The problem: Read the entries below and pull out each line with the string "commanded".

___ Input for this task ___

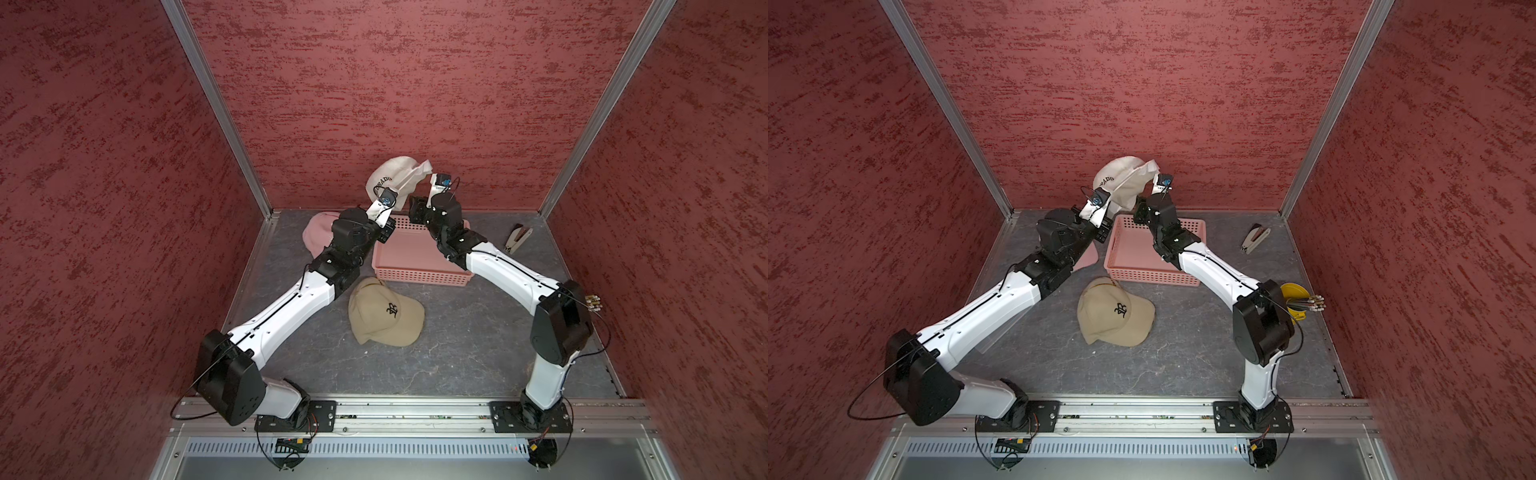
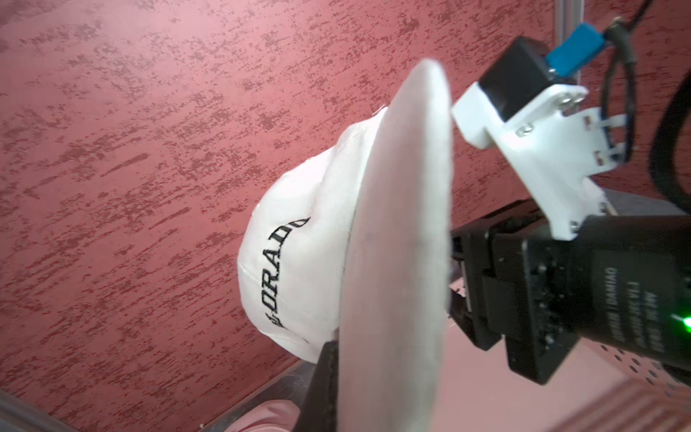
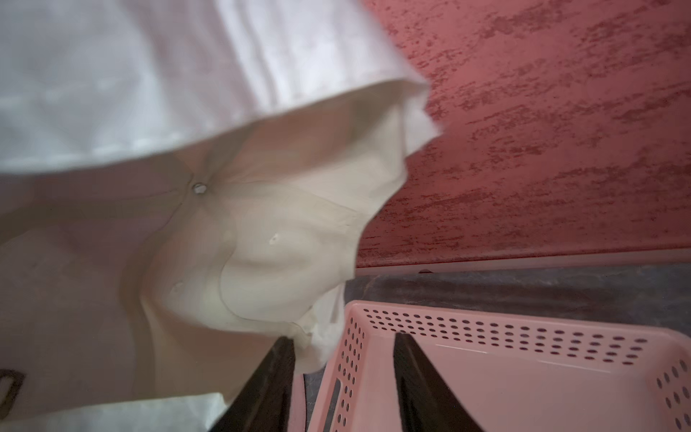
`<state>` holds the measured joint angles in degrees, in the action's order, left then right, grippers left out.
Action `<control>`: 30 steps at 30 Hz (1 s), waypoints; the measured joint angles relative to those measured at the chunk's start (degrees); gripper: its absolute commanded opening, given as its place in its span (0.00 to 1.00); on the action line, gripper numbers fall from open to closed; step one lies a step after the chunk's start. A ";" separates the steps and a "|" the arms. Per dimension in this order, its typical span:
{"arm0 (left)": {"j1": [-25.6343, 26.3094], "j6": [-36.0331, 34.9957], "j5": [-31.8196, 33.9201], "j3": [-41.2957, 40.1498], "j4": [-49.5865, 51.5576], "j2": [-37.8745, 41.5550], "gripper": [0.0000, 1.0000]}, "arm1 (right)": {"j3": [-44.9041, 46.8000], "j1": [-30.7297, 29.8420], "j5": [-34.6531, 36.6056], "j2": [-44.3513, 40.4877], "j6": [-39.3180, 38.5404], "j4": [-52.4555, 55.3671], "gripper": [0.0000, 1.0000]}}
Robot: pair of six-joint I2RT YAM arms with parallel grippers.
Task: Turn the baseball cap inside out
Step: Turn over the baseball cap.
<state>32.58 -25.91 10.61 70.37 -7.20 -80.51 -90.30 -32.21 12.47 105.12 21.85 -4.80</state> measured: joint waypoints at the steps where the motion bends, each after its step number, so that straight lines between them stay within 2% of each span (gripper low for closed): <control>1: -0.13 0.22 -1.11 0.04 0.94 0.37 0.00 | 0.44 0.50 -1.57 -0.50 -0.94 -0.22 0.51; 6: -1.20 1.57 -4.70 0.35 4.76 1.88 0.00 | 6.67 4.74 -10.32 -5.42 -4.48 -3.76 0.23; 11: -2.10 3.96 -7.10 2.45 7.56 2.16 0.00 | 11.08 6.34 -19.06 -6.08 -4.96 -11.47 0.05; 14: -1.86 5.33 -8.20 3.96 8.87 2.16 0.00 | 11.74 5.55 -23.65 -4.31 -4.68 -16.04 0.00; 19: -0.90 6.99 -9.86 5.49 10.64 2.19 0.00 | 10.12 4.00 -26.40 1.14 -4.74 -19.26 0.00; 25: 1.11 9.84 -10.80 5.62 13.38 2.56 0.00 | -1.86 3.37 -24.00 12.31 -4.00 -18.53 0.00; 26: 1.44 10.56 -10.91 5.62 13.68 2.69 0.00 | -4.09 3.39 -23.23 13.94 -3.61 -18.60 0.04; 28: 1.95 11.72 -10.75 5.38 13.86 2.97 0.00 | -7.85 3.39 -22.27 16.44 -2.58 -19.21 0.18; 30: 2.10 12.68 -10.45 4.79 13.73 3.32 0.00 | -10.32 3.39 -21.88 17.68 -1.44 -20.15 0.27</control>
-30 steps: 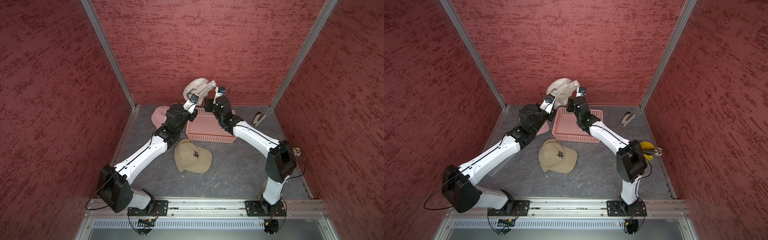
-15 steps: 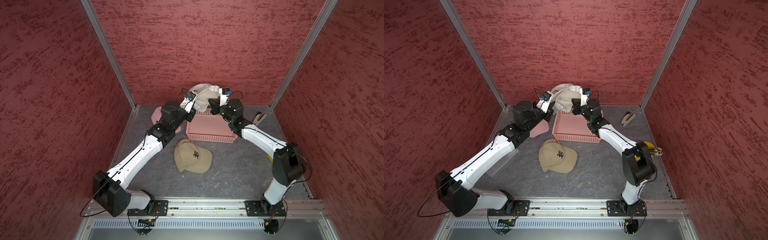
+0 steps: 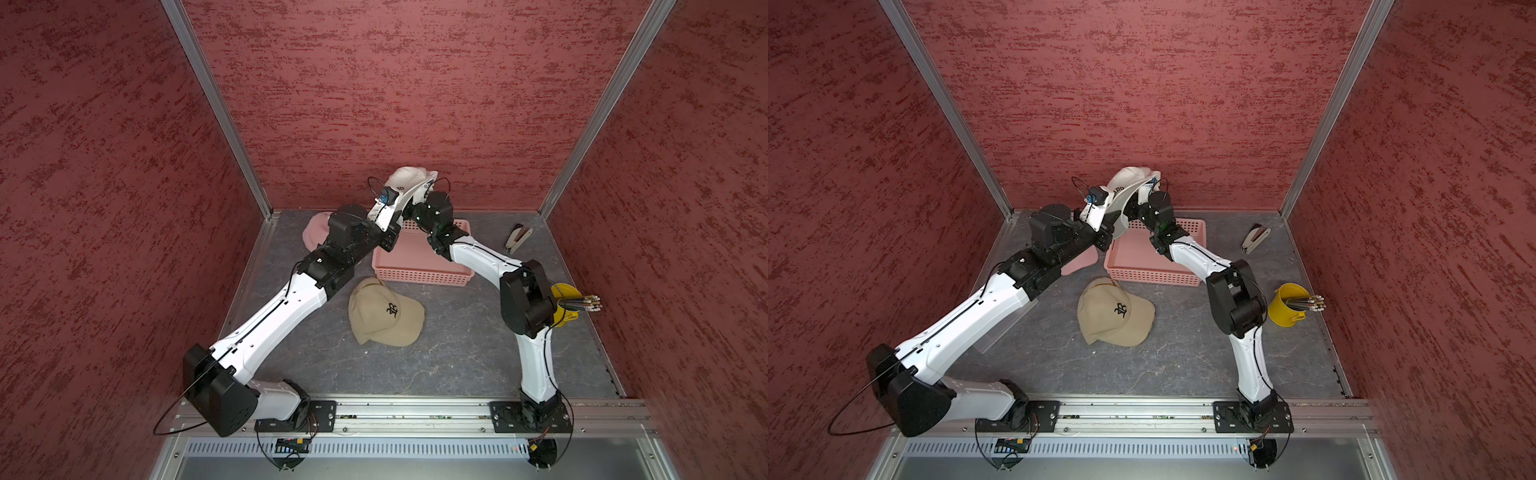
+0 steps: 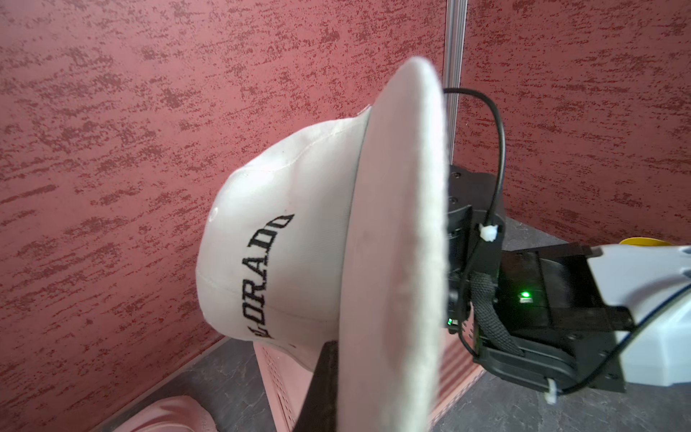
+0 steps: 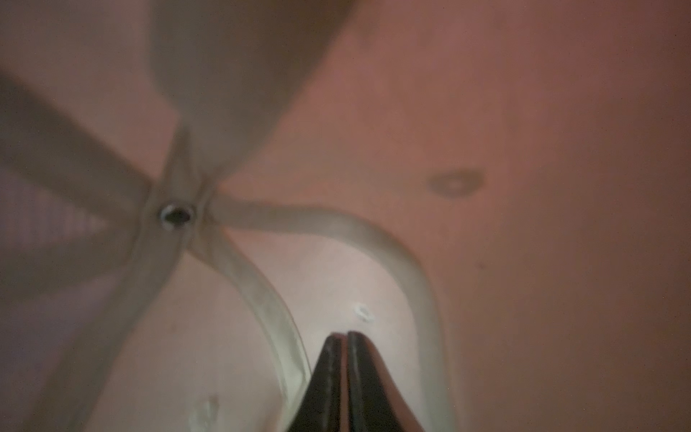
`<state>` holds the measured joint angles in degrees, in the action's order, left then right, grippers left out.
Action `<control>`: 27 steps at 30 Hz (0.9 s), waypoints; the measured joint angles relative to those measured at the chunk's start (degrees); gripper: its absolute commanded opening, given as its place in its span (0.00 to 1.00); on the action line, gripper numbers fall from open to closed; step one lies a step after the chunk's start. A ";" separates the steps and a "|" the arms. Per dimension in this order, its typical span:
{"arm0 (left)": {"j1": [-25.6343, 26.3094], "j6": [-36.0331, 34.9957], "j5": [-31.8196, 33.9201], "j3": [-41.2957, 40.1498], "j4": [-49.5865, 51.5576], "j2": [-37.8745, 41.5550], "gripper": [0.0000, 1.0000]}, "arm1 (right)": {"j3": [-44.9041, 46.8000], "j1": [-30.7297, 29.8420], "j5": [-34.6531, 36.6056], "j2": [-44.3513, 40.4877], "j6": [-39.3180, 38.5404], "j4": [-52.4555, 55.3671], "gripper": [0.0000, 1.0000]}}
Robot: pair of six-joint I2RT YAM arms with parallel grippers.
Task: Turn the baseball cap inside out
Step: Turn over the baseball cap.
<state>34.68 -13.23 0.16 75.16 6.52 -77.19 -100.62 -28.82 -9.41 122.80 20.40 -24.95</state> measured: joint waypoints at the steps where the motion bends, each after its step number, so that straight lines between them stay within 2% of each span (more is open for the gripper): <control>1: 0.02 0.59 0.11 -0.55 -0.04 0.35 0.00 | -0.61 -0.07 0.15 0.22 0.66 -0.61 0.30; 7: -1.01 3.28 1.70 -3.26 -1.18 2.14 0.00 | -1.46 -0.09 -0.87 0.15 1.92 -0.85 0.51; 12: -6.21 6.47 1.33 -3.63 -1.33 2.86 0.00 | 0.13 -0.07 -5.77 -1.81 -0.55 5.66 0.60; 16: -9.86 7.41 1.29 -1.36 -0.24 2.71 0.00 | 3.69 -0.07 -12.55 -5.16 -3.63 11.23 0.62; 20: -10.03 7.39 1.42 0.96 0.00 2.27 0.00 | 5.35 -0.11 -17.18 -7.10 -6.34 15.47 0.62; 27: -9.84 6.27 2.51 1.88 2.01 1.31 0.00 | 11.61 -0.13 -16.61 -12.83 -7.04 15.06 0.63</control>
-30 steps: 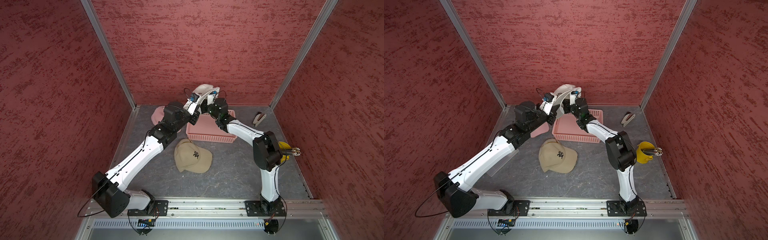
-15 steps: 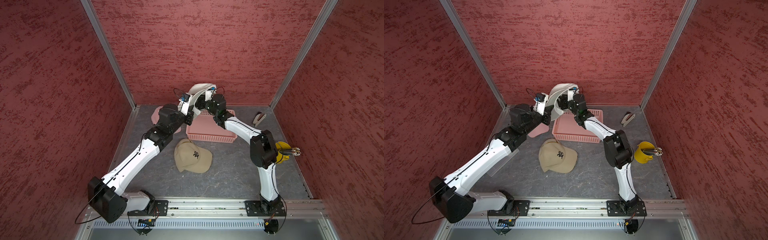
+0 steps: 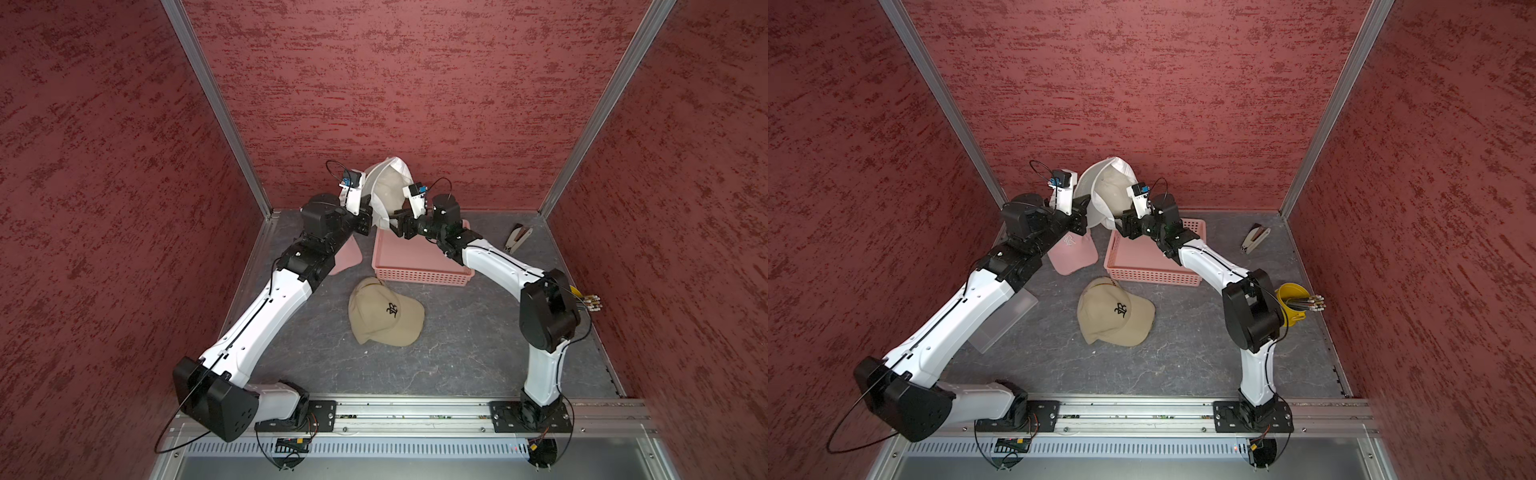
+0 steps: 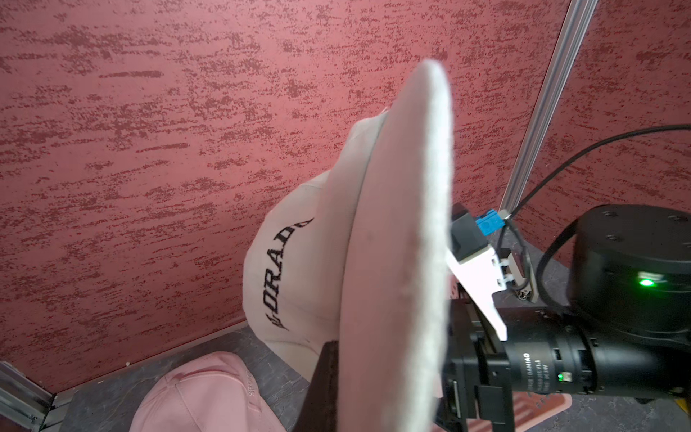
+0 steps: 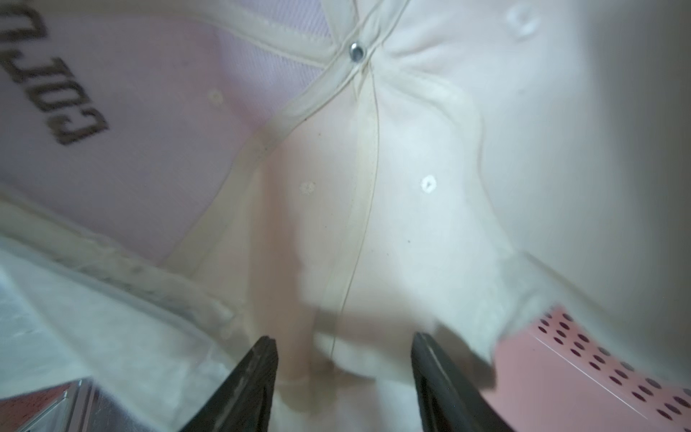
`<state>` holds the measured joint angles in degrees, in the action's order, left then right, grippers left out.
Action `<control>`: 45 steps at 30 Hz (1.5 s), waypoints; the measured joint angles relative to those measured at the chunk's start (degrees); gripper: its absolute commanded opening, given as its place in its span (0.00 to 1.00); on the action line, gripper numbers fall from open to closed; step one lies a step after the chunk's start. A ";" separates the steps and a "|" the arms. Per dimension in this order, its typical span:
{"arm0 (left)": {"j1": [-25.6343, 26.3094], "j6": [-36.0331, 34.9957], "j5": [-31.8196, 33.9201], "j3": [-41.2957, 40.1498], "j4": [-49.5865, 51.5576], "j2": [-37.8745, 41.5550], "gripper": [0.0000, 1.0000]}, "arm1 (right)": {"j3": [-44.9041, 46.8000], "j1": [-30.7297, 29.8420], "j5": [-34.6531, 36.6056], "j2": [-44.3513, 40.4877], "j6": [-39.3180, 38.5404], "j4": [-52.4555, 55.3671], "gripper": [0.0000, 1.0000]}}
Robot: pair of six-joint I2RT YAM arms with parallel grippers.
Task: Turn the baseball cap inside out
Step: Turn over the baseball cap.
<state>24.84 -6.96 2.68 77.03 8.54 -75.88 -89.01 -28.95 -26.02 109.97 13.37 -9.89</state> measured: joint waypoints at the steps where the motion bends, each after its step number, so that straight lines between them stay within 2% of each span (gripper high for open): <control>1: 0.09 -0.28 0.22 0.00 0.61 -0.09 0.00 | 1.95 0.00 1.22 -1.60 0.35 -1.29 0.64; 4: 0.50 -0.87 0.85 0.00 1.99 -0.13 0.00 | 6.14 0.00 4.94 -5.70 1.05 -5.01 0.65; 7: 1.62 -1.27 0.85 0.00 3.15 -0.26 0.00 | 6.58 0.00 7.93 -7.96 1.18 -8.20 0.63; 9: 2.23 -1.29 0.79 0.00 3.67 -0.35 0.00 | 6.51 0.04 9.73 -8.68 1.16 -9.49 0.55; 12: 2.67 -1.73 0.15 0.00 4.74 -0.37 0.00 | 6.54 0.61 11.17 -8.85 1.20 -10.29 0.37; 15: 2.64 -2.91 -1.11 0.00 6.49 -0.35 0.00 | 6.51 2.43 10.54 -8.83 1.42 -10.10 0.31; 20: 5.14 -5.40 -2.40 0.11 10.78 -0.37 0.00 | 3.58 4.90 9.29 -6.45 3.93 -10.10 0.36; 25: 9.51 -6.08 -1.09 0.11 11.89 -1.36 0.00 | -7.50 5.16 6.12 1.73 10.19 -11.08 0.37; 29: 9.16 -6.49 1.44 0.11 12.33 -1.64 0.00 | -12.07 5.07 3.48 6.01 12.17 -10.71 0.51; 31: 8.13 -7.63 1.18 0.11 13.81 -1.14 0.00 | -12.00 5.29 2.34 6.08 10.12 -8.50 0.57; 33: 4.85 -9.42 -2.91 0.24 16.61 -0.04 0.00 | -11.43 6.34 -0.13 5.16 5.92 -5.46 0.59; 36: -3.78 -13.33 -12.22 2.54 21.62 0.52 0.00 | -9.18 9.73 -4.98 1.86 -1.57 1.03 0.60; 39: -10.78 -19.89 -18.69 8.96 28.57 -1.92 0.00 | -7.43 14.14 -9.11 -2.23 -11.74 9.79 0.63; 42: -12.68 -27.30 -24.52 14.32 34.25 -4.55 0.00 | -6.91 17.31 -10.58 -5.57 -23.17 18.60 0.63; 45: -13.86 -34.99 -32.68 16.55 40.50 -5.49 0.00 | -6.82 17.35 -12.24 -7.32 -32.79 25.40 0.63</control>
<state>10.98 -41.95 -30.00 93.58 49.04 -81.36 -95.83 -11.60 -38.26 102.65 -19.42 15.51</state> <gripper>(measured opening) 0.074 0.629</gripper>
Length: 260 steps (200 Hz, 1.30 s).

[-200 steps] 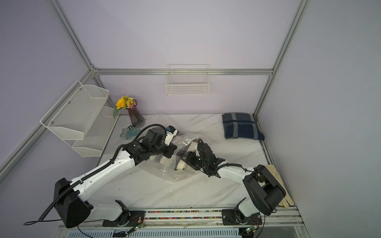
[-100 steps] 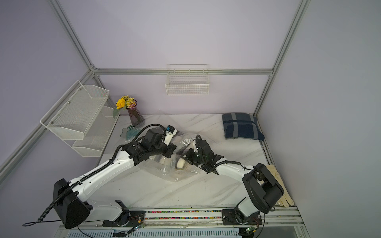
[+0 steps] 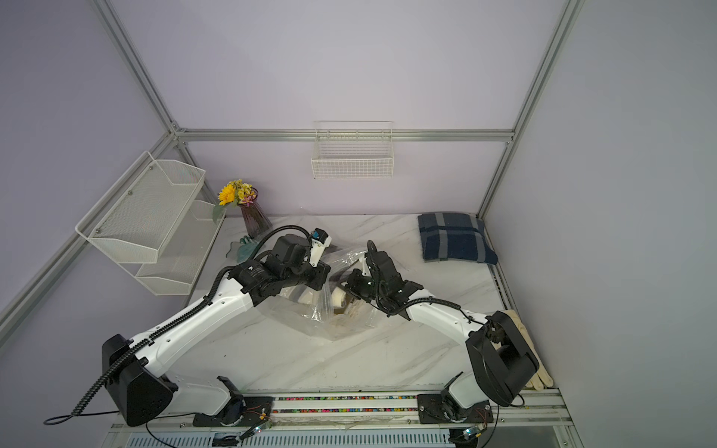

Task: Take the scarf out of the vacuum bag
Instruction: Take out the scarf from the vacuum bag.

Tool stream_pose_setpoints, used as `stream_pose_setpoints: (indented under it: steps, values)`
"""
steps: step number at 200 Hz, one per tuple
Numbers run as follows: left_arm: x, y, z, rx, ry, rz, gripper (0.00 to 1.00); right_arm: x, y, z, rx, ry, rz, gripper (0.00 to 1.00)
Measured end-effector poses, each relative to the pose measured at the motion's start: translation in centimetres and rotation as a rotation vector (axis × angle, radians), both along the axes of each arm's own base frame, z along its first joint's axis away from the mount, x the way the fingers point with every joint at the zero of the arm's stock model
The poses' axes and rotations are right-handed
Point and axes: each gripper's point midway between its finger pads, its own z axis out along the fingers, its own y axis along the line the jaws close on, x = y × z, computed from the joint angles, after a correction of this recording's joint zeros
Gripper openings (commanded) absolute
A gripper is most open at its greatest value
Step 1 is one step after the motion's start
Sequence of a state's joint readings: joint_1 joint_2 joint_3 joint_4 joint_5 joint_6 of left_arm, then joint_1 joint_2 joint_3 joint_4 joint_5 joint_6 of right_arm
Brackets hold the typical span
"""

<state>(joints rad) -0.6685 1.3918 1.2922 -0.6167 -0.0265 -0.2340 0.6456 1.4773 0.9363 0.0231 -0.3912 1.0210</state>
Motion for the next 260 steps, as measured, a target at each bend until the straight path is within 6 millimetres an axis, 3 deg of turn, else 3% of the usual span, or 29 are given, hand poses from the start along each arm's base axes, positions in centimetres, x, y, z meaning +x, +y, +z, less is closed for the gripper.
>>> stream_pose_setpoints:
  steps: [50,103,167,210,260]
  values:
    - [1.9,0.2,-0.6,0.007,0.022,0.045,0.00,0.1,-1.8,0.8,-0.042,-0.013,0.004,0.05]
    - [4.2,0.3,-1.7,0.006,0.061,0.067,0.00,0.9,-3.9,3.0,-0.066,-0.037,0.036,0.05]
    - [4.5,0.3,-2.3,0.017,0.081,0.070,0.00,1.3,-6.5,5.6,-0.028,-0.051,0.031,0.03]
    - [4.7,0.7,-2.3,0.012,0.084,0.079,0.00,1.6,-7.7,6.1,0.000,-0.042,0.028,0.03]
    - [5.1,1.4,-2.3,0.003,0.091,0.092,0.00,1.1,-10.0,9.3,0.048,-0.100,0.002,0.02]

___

Task solution:
Action `<control>`: 30 steps at 30 Hz (1 s), waypoints; the measured joint angles relative to those measured at the chunk's start (degrees); gripper: its absolute commanded opening, given as its place in its span (0.00 to 1.00); on the action line, gripper numbers fall from open to closed; step one lies a step after the chunk's start. A ";" separates the steps and a "|" the arms. Per dimension in this order, its typical span:
Action `<control>`: 27 steps at 30 Hz (0.9 s), waypoints; the measured joint angles relative to those measured at the chunk's start (degrees); gripper: its absolute commanded opening, given as its place in its span (0.00 to 1.00); on the action line, gripper numbers fall from open to closed; step one lies a step after the chunk's start. A ";" separates the steps and a "|" the arms. Per dimension in this order, its typical span:
Action `<control>`: 45 steps at 30 Hz (1.5 s), waypoints; the measured joint angles relative to those measured at the chunk's start (degrees); gripper: its absolute commanded opening, given as its place in its span (0.00 to 1.00); on the action line, gripper numbers fall from open to closed; step one lies a step after the chunk's start. A ";" separates the steps and a "|" the arms. Per dimension in this order, its typical span:
Gripper openings (commanded) absolute

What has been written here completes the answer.